The title of this post was inspired by the book “The Girl Who Loved Tom Gordon” by Stephen King. If you haven’t read it, you should* – but I digress! I frequently compare my writing style to Stephen King, other than the fact that I can’t write and have no style, we are the same!
Dylan Hernandez of The LA Times wrote about something other than who the next Dodger owner might, could, would, would-not, may or should be today, when he wrote about Dee Gordon. What a novel idea – let’s actually talk about Dodger players, and what better place to start than with Dee Gordon.
Before I add my two cents, Dylan reported that Dee Gordon has been working out with Hall-of-Fame Shortstop (as of today), Barry Larkin. It seems to me that Dee Gordon wants to actually be the best.
Here’s a few quotes from Dee:
- Speaking of Barry Larkin: “One day,” Gordon said, “I want to feel like he’s feeling.”
- “He’s told me to respect the game, to treat the game with respect, to respect every ground ball,” Gordon said of Larkin.
- “I have to go out and prove myself,” he said.
- “I want to be the best,” he said.
It sounds to me that young Mr. Gordon is growing up and actually knows what he wants to be when he grows up. I have a few observations about Dee Gordon:
- I can unequivocally say that he is the fastest human I have EVER seen run the bases. Period! End of story!
- Speed Kills!

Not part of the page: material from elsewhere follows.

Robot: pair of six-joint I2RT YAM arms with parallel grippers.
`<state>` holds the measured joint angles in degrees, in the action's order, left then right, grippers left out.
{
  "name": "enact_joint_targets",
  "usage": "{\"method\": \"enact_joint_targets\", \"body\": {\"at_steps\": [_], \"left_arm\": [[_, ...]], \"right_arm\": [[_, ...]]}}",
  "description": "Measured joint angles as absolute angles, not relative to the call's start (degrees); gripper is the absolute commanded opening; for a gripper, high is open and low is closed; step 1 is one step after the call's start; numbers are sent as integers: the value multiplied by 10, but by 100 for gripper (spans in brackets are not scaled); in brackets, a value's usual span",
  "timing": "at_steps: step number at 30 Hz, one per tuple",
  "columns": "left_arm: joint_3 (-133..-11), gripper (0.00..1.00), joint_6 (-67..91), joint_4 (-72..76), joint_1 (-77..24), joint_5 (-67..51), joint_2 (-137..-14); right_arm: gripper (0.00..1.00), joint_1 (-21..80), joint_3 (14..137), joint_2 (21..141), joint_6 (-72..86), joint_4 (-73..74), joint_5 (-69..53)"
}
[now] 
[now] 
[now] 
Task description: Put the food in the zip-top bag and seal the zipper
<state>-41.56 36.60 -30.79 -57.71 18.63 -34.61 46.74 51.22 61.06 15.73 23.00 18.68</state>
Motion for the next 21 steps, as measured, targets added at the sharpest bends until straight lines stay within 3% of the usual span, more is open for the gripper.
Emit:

Did I mention that Speed Kills?
- He needs to keep focused at all times – if he can keep his errors to below 25 this year, he will be an amazing asset. The Dodgers might actually be able to play with three infielders. He covers more ground that the British Empire did in the 17th Century.
- Dee can change EVERYTHING about a game. If he can get on – EVERYTHING changes. The rest of the lineup will be better.
- What can we expect? I expect that by the end of the 2012 season, we will be mentioning Dee Gordon in the same breath as Matt Kemp and Clayton Kershaw. That bodes well for us fans!
* Book Preview: On a six-mile hike on the Maine-New Hampshire branch of the Appalachian Trail, nine-year-old Trisha McFarland quickly tires of the constant bickering between her older brother, Pete, and her recently divorced mother. But when she wanders off by herself, and then tries to catch up by attempting a shortcut, she becomes lost in a wilderness maze full of peril and terror. As night falls, Trisha has only her ingenuity as a defense against the elements, and only her courage and faith to withstand her mounting fears. For solace she tunes her Walkman to broadcasts of Boston Red Sox baseball games and follows the gritty performances of her hero, relief pitcher Tom Gordon. And when her radio’s reception begins to fade, Trisha imagines that Tom Gordon is with her — protecting her from an all-too-real enemy who has left a trail of slaughtered animals and mangled trees in the dense, dark woods. Read the book and find out the ending.